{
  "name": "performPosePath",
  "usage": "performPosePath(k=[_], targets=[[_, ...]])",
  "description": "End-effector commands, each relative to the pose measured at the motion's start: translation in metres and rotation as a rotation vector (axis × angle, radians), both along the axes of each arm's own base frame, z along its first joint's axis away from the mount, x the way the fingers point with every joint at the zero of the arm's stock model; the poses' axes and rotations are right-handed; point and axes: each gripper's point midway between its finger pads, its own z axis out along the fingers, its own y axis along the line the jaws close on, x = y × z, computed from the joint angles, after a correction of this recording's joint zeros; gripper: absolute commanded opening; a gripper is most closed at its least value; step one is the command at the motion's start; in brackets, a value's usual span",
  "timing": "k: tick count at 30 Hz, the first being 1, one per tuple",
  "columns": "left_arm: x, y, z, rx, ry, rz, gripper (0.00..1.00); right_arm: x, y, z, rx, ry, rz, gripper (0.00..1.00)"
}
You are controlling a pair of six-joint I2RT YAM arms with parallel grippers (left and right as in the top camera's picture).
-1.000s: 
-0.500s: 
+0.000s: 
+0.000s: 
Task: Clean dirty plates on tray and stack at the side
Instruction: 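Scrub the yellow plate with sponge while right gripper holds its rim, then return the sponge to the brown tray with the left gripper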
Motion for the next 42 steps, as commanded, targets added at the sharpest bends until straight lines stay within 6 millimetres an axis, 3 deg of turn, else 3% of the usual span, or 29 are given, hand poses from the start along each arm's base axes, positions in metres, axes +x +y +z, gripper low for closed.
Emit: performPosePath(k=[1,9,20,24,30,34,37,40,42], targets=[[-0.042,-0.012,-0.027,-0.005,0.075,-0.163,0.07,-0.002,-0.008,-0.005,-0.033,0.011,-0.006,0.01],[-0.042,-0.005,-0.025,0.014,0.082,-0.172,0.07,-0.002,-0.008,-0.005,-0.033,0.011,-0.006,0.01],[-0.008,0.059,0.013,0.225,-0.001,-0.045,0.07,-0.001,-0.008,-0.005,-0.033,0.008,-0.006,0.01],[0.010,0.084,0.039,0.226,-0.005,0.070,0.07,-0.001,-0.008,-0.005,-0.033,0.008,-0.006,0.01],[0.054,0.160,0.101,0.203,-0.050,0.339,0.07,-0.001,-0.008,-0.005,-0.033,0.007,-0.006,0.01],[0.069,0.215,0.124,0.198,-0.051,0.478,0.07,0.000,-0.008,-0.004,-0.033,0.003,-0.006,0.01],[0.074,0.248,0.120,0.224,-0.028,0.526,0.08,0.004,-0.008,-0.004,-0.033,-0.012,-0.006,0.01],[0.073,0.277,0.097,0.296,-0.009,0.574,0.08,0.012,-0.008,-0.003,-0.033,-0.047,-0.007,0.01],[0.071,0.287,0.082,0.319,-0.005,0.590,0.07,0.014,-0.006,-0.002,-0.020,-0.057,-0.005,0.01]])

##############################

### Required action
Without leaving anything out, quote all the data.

### Final answer
{
  "name": "performPosePath",
  "usage": "performPosePath(k=[_], targets=[[_, ...]])",
  "description": "End-effector commands, each relative to the pose measured at the motion's start: translation in metres and rotation as a rotation vector (axis × angle, radians), both along the axes of each arm's own base frame, z along its first joint's axis away from the mount, x the way the fingers point with every joint at the zero of the arm's stock model; the poses' axes and rotations are right-handed; point and axes: each gripper's point midway between its finger pads, its own z axis out along the fingers, its own y axis along the line the jaws close on, x = y × z, computed from the joint angles, after a correction of this recording's joint zeros; gripper: absolute commanded opening; a gripper is most closed at its least value; step one is the command at the motion's start; in brackets, a value's usual span",
  "timing": "k: tick count at 30 Hz, the first being 1, one per tuple",
  "columns": "left_arm: x, y, z, rx, ry, rz, gripper (0.00..1.00); right_arm: x, y, z, rx, ry, rz, gripper (0.00..1.00)"
}
You are controlling a pair of six-joint I2RT YAM arms with parallel grippers (left and right as in the top camera's picture).
-1.000s: 
-0.500s: 
+0.000s: 
+0.000s: 
Task: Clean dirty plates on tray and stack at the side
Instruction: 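Scrub the yellow plate with sponge while right gripper holds its rim, then return the sponge to the brown tray with the left gripper
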Motion for the next 42 steps, as commanded, targets added at the sharpest bends until straight lines stay within 6 millimetres an axis, 3 deg of turn, else 3% of the usual span, or 29 are given, hand poses from the start along each arm's base axes, positions in metres, axes +x +y +z, gripper low for closed.
Emit: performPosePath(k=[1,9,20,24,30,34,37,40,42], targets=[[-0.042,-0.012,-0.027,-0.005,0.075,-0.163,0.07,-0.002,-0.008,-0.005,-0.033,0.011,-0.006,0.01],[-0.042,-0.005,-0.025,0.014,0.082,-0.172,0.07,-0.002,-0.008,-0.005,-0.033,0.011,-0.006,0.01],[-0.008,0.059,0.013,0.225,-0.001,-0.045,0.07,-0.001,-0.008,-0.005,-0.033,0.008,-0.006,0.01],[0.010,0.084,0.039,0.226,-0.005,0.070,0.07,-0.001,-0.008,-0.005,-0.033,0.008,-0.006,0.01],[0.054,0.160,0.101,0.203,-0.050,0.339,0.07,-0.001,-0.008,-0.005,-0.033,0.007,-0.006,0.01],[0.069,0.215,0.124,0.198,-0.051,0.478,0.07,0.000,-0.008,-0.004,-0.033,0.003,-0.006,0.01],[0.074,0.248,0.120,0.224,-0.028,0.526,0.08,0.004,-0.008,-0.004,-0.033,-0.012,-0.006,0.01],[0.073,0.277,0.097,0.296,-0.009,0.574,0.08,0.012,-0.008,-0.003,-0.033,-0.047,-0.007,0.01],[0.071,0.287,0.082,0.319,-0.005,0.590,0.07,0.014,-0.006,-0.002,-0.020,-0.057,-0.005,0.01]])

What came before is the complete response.